Your frameblending has one big flaw: Even small rotation is causing a lot of blurring. But there is a simple fix, rotate previous frame by the delta rotation to the previous frame before blending and you will only have motionblur for translation and moving objects. Just calculating the dx,dy on the midpoint of the previous frame will be a huge improvement.

Ray Tracey said...

Thanks for the tip! The motion blur that I'm using is a really cheap hack (just three lines of OpenGL code). Can you point me to a tutorial on how to implement your method in OpenGL?

David Skyfall said...

I dont know of any webpage but you could look at it this way. Store the 4 corner directions of the previous frame. If you let the originate from the current camera position they will each project to a single point in the framebuffer. Draw a quad between these points with the last frame as a texture for the quad. Done!

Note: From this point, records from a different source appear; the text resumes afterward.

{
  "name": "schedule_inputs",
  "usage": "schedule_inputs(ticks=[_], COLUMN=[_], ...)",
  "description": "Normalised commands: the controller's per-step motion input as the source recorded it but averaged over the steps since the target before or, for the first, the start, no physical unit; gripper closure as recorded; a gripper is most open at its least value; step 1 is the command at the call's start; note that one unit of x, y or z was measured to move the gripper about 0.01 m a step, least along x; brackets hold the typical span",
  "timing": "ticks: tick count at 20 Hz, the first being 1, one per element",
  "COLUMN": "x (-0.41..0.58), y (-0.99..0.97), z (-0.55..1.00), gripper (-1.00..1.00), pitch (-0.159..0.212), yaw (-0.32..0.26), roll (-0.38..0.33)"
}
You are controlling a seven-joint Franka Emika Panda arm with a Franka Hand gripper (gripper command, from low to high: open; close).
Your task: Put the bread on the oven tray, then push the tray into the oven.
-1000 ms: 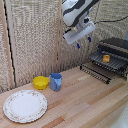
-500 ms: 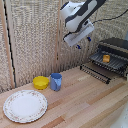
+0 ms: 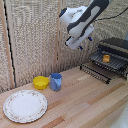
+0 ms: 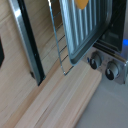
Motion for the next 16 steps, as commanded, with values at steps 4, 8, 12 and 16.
schedule_inputs(ticks=[4,8,12,16], x=[-0.107,-0.072,-0.065,-0.021], y=[-0.05,-0.04,-0.05,-0.06], z=[-0.14,-0.26,-0.37,-0.42], gripper=[-1.00,-1.00,-1.00,-1.00], pitch=[0.075,0.082,0.072,0.061], yaw=[0.212,0.228,0.251,0.276], roll=[-0.355,-0.338,-0.303,-0.270])
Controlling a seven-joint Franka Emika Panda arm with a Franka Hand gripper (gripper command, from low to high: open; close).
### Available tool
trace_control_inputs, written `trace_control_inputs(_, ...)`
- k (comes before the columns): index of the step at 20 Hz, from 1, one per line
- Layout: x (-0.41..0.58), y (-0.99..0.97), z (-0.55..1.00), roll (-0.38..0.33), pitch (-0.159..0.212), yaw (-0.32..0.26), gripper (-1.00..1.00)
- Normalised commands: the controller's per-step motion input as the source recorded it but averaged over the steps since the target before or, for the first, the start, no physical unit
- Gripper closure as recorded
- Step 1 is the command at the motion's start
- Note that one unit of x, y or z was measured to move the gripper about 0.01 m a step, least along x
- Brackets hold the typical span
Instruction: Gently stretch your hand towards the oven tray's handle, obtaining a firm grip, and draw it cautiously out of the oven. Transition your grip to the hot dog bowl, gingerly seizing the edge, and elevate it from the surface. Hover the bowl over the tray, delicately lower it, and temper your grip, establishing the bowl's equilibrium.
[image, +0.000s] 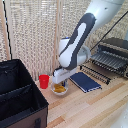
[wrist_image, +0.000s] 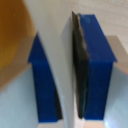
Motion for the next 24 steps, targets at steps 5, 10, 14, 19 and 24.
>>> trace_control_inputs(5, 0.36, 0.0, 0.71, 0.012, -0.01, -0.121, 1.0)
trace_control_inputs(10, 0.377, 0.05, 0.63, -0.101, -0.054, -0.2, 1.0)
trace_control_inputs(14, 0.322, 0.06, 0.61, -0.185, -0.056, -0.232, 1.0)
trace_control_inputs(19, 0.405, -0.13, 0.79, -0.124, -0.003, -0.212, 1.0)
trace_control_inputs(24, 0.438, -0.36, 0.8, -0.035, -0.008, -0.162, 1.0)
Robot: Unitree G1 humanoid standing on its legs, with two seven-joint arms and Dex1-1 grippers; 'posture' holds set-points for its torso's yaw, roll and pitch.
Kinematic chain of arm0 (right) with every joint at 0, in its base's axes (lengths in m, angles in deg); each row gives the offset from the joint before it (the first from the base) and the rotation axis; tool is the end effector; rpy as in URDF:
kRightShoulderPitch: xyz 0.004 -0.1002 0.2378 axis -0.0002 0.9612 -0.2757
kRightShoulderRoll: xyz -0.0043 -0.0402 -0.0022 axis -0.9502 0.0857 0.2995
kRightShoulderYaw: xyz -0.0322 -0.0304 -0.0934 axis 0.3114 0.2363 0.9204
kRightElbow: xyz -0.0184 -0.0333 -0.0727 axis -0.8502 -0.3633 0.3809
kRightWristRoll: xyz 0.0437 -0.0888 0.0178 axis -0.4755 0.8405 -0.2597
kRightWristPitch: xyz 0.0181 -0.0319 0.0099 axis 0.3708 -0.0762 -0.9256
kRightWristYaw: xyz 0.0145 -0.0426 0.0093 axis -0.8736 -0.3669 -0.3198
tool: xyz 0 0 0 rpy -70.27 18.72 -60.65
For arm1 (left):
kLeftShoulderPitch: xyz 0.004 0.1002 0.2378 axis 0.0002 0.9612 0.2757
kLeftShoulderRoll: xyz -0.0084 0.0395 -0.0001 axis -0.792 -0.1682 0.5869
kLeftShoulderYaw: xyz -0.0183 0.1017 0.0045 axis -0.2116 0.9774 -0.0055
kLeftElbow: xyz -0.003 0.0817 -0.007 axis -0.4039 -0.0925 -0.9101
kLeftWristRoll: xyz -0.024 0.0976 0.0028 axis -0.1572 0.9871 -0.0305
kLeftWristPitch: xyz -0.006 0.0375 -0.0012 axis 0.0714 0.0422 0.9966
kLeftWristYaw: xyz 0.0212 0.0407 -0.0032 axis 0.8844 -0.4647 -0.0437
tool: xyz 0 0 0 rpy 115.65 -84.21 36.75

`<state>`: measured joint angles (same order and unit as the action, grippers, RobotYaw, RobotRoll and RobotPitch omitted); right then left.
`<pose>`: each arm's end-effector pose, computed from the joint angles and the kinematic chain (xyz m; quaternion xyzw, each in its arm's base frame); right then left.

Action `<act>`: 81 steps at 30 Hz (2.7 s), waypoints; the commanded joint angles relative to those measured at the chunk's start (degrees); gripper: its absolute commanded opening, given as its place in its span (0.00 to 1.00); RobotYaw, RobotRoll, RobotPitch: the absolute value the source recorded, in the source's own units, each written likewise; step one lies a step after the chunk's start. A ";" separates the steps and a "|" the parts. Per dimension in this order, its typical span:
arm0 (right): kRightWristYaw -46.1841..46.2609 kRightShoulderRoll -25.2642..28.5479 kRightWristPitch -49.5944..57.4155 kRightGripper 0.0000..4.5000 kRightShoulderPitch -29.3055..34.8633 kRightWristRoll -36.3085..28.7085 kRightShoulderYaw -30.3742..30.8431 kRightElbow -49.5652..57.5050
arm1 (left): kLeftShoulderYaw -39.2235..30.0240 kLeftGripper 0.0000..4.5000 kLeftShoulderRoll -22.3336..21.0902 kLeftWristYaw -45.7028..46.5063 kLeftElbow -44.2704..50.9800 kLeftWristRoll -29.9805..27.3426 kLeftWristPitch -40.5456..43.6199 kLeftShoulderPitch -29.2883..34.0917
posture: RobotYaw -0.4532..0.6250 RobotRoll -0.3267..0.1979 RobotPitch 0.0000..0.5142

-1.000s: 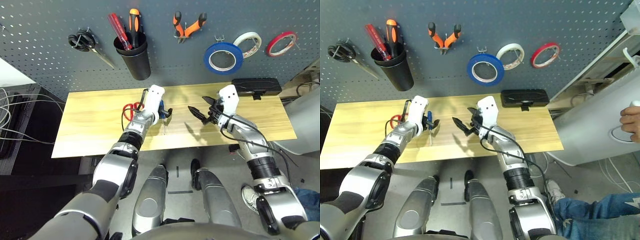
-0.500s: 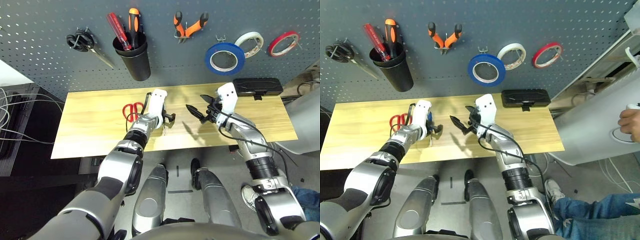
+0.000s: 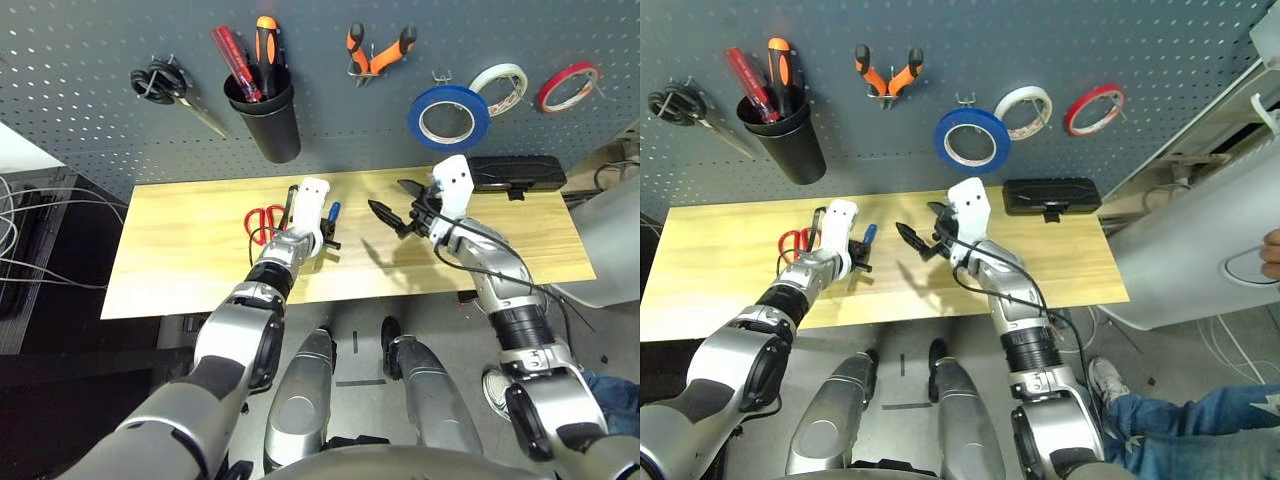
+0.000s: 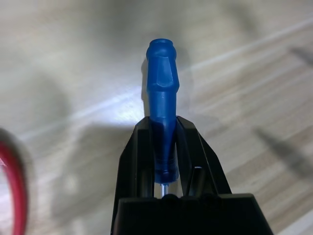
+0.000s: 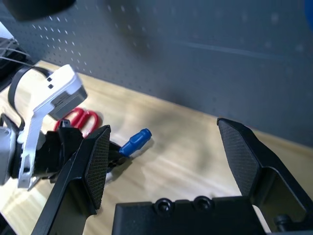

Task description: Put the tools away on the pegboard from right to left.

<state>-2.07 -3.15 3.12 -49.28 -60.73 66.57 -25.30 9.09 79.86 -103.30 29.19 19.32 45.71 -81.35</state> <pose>0.2996 -0.1470 0.1184 -0.0325 -0.0005 0.3638 0.9309 0.3238 0.1415 0.0524 0.0369 0.2110 -0.1552 0.9644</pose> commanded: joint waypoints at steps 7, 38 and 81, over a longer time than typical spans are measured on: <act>-2.87 -0.69 1.89 1.00 -4.27 -3.05 -0.54 0.22 | 5.76 0.12 -0.29 -15.71 37.06 -5.63 -8.90 17.17 | 0.58 0.62 0.54; -13.49 0.26 -3.64 1.00 -9.52 -6.91 0.59 3.46 | -1.68 0.12 -4.50 -11.73 63.01 -17.86 -5.34 11.34 | 0.58 0.62 0.52; -9.55 -4.85 -12.24 1.00 -16.82 -6.02 0.22 -4.95 | -7.65 0.12 -9.64 -5.76 28.83 -9.67 -34.99 -3.52 | 0.58 0.62 0.49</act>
<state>-11.61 -7.91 -9.33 -66.80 -67.15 66.34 -31.22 0.82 70.73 -109.38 59.25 8.17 11.01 -85.65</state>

I think you will se a huge improvement from this. If you want to take it one step further then you could reproject each sample individually and compensate for the translation as well. Bit more work and more expensive as well. Assign a motion vector for each sample and you will take care of moving objects as well.

David Skyfall said...

There is so much more you could do, for example adaptively distribute samples where there is more change.

Ray Tracey said...

Thanks! I was meaning to dive into more sophisticated motion blur techniques including motion vectors, and also to explore reprojection techniques to reuse pixels/samples in order to lazily update dynamically changing lighting over several frames. There are some good papers floating around, I'll see how far I'll get.

Ray Tracey said...

Adaptive sampling is something that could help, but I'm not sure if it's feasible in a real-time context. I read somewhere that it's quite expensive to determine the pixels that need more samples. But you never know until you try it yourself :)

David Skyfall said...

Simple adaptive sampling: Pick a random point p in the framebuffer, calculate its value with x number of samples. Compare with previous frame, if enough difference spend y number of samples in the neighbourhood of p.
Stochastic noise is your enemy here, x needs to high enough to fight it.

Ray Tracey said...

Interesting and simple. It's obvious where I would like to spend more samples in the Sponza scene, but as you said, the initial number of samples must be high enough to decide if more sampling is required, which I doubt is doable in real-time. It's certainly worth trying though (need to read more on this and other noise reduction techniques).

David Skyfall said...

Why wouldn't it be doable? You don't have to pick that many samples. What happens if you get an incorrect answer? If you distribute the samples intelligently you will pretty much end up with a worst case of what you started with.

Perhaps distribute samples something like this:
50% evenly over the screen
10% at a few places with perhaps 32 samples each to decide where to spend the last 40%

A very rough guess would be a worst case efficiency of 80% and an average of 200% over evenly distributed. Can't back it up, it's just an educated guess.

Ray Tracey said...

seems like a good sampling strategy. I have to learn more about CUDA and sampling before I can try this out :)

Just to be clear, I'm not developing Brigade, but just testing some ideas with it. Jacco Bikker and Jeroen van Schijndel are the main developers.

I'm interested in all sorts of noise reduction methods and more efficient sampling/tracing, but it is not something I'm able to actively contribute to in the very near term (in terms of programming). Currently I'm focussing on making something playable in real-time.